Masyarakat Indonesia semua, tentu menginginkan lembaga antirasywah yang lebih kuat sekaligus lebih berintegritas daripada yang ada sekarang. Masyarakat pasti ingin KPK yang bertenaga, yang tidak mudah diperlemah oleh hantaman-hantaman baik dari dalam maupun dari luar. 

Banyak yang melihat tantangan besar yang dihadapi pansel justru sebagai alasan untuk mendukung karena menurut mereka, ini bukan saatnya mengobral keraguan karena alih-alih mau menjawab keraguan, mulai bekerja pun mereka belum. Biarkan mereka bekerja dan berilah waktu mereka menunjukkan kemampuan dan kecakapan, tanpa tekanan, tanpa intervensi, tanpa rupa-rupa titipan.

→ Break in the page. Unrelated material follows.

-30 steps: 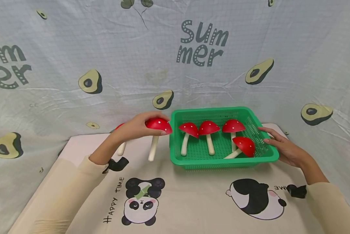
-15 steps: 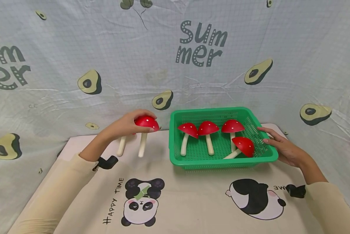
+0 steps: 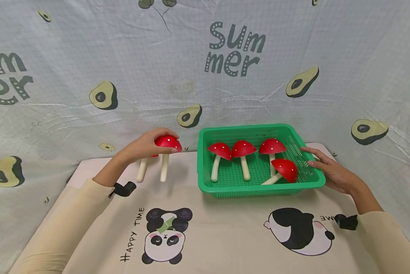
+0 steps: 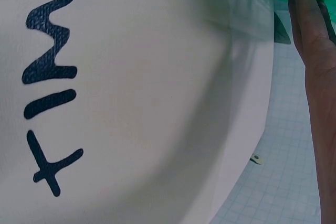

Tantangan tersebut harus dijawab KPK saat ini dan masa datang harus dikelola oleh jajaran komisioner mumpuni, yang tidak hanya mempunyai keberanian dan kejujuran tingkat tinggi, tetapi juga menguasai, memiliki pengetahuan sekaligus jejaring lintas bidang mengingat kejahatan korupsi hari ini yang terus berevolusi dalam rupa-rupa bentuk. 

Di sisi lain, tantangan berikutnya publik menginginkan KPK yang bisa bekerja sama dengan institusi penegak hukum lain, yakni kejaksaan dan Polri. Langkah KPK dalam memerangi korupsi di negeri ini betul-betul menghadapi hadangan mahaberat dari segala sisi. Ironisnya lagi, hadangan itu juga datang dari dalam KPK sendiri. Penegakan hukum hanya akan membuahkan keberhasilan sejati jika dilakukan dengan tertib hukum. Penegakan hukum tidak mungkin berhasil jika mengabaikan kecermatan atau bahkan bertindak serampangan. Prinsip itu pula yang semestinya dipegang teguh oleh KPK sebagai ujung tombak pemberantas korupsi yang paling dipercaya publik.

Masyarakat harus mendukung dan menghormati pilihan Presiden Jokowi. Tidak elok rasanya kita menumpuk keraguan kepada sembilan orang tersebut ketika mereka belum mulai bekerja.Ketika praktik korupsi terus menggurita ke segala arah dan sudut, kecakapan pansel yang saling melengkapi di hampir semua bidang amat diharapkan mampu menemukan sosok pemimpin KPK yang juga cakap dan jeli menelusuri lubang-lubang sumber korupsi.

Karena itu, boleh saja ada yang beranggapan mereka hanya pakar dari sisi teori dan kurang mumpuni dalam praktik pemberantasan korupsi, tetapi yang terpenting mereka tidak mempunyai jejak buruk dalam hal korupsi dan mereka juga relatif steril dari tangan-tangan kotor yang nantinya bakal melakukan tekanan demi memuluskan kroninya menjadi komisioner KPK. Masyarakat Indonesia juga mengingatkan kepada pansel terpilih agar tetap berjalan lurus tanpa kompromi. Berikan kinerja terhebat untuk menghasilkan komisioner terbaik untuk memberantas korupsi di Indonesia. *

*) Penulis adalah Pegiat Anti Korupsi.